Fossil records suggest that there could be another consequence of climate change and rising sea levels: an increase in parasitic worm infections.
Scientists at the University of Missouri-Columbia and the University of Bologna studied clams collected in northern Italy that date back to the Holocene Epoch, a time when the planet was warming up after the Ice Age. Parasitic worms called trematodes, also known as flukes and flatworms, would attempt to feed on these ancient clams and the clams would respond by developing pits to keep them out.
By looking at the pits, the researchers learned that the presence of trematodes increased during relatively short periods of sea level rise.
"Based on what we know of these sediments, these were processes happening on the scale of hundreds of years, rather than thousands," said John Huntley, a paleontologist at Mizzou.

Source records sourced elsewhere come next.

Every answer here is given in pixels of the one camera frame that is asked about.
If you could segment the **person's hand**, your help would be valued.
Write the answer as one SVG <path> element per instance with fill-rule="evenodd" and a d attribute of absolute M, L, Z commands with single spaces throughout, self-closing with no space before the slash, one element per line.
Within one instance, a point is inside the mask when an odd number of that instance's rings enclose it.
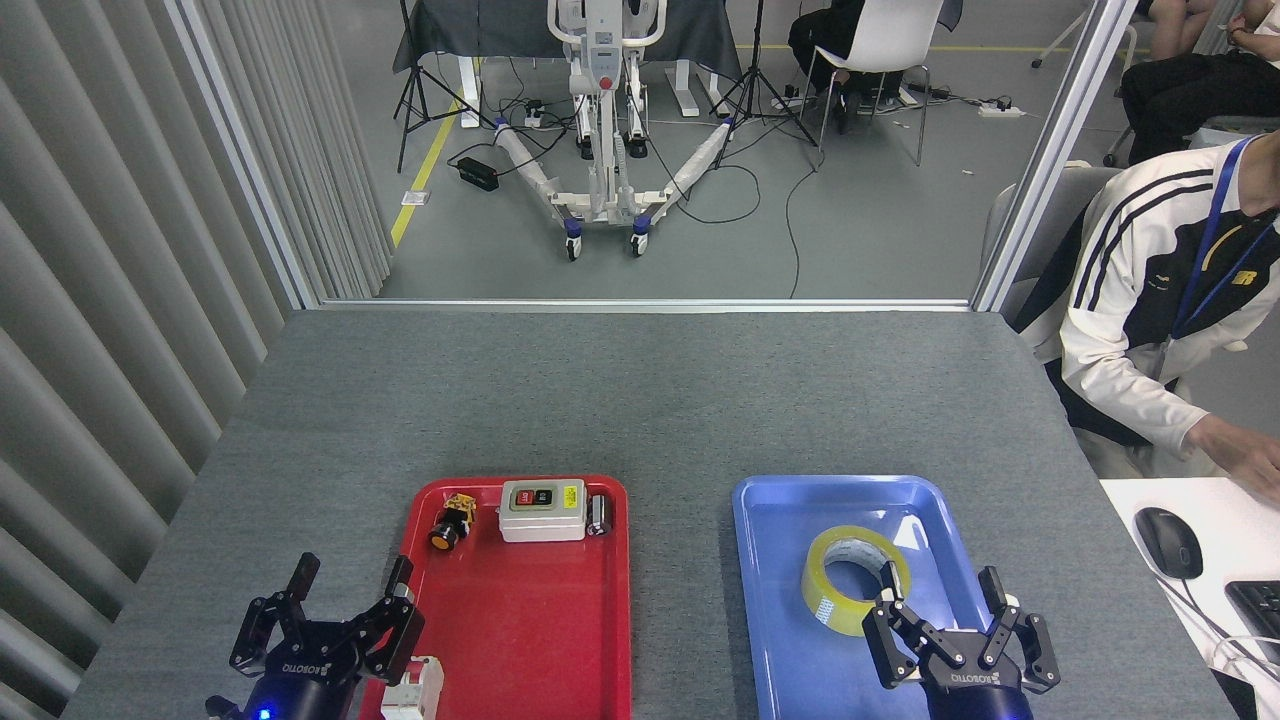
<path fill-rule="evenodd" d="M 1279 505 L 1279 441 L 1207 414 L 1187 439 L 1256 498 Z"/>

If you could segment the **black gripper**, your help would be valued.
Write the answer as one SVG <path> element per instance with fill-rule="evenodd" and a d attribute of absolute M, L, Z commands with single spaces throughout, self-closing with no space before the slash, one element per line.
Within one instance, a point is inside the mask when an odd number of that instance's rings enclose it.
<path fill-rule="evenodd" d="M 1021 684 L 1044 694 L 1061 682 L 1047 621 L 1010 598 L 997 568 L 983 566 L 978 582 L 993 619 L 986 635 L 942 633 L 905 602 L 905 571 L 902 562 L 881 566 L 879 594 L 861 621 L 882 687 L 922 682 L 932 719 L 1032 719 Z M 1004 653 L 1011 635 L 1023 671 Z"/>
<path fill-rule="evenodd" d="M 320 568 L 302 552 L 289 583 L 250 601 L 229 665 L 256 676 L 242 719 L 343 719 L 360 674 L 401 683 L 424 628 L 410 580 L 413 564 L 399 556 L 383 597 L 347 625 L 306 625 L 302 607 Z M 268 650 L 275 629 L 282 639 Z"/>

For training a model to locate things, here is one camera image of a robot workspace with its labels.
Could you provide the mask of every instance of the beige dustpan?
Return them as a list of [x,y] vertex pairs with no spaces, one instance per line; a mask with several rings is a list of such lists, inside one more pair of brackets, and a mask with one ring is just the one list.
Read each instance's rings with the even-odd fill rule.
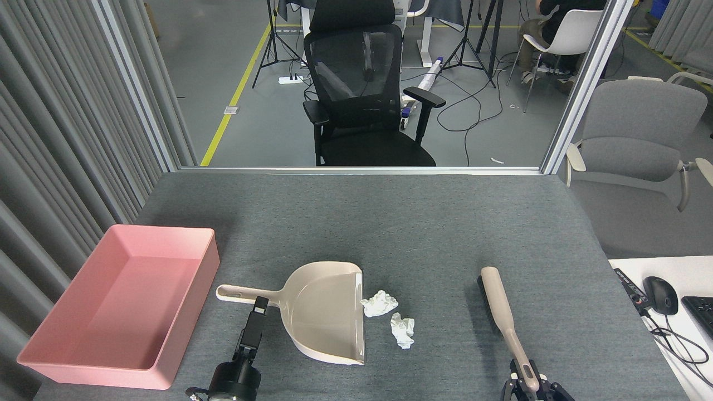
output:
[[340,365],[364,364],[361,269],[353,263],[313,262],[295,270],[279,291],[223,284],[220,300],[279,307],[287,334],[305,355]]

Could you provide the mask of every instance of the power strip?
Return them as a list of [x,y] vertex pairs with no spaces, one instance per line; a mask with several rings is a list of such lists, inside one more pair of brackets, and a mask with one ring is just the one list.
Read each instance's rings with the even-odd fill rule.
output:
[[279,84],[280,85],[285,85],[287,83],[302,83],[302,76],[281,76],[279,78]]

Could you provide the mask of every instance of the jeans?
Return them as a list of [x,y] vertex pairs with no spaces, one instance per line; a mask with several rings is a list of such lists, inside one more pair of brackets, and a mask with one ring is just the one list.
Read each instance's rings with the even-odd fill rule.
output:
[[523,47],[520,50],[520,58],[518,59],[518,64],[523,71],[532,71],[534,67],[533,53],[535,52],[535,47],[523,39],[523,34],[530,35],[542,46],[549,47],[550,44],[542,37],[542,27],[545,21],[544,19],[530,19],[525,21],[518,30],[520,42],[525,42],[522,44]]

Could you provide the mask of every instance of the computer mouse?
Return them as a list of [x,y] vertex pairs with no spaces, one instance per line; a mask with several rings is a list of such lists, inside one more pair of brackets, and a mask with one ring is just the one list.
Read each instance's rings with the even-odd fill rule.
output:
[[644,292],[649,296],[656,312],[662,315],[675,315],[678,312],[676,290],[666,280],[653,275],[646,277]]

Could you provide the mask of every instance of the crumpled tissue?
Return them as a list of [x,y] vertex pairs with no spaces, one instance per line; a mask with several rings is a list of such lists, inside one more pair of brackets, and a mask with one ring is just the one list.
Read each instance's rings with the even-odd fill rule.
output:
[[361,304],[364,306],[364,314],[368,318],[381,316],[399,306],[399,302],[396,301],[396,298],[390,296],[384,290],[379,290],[376,295],[368,300],[361,300]]
[[391,333],[396,338],[396,344],[402,350],[408,350],[414,343],[411,338],[414,335],[414,320],[411,318],[401,319],[401,313],[394,313],[391,316]]

The changes happening over shorter time scales could imply that the risk of getting infected by trematodes could increase due to climate change. The worms can spread diseases, including schistosomiasis, which affects more than 200 million people in subsaharan Africa, the Middle East, southeast Asia and the Caribbean.
Huntley said that the evidence suggests that parasitic infections could rise in coastal environments, which could raise public health concerns.
"If we do see an increase in these parasites, that's going to be fundamentally challenging for some of these coastal ecosystems," Huntley said. "We rely upon them greatly for transportation, recreation, for food."
However, researchers haven't figured out how sea level rise could increase infections from parasitic worms. Huntley's team recently received a grant from the National Science Foundation to help understand that connection.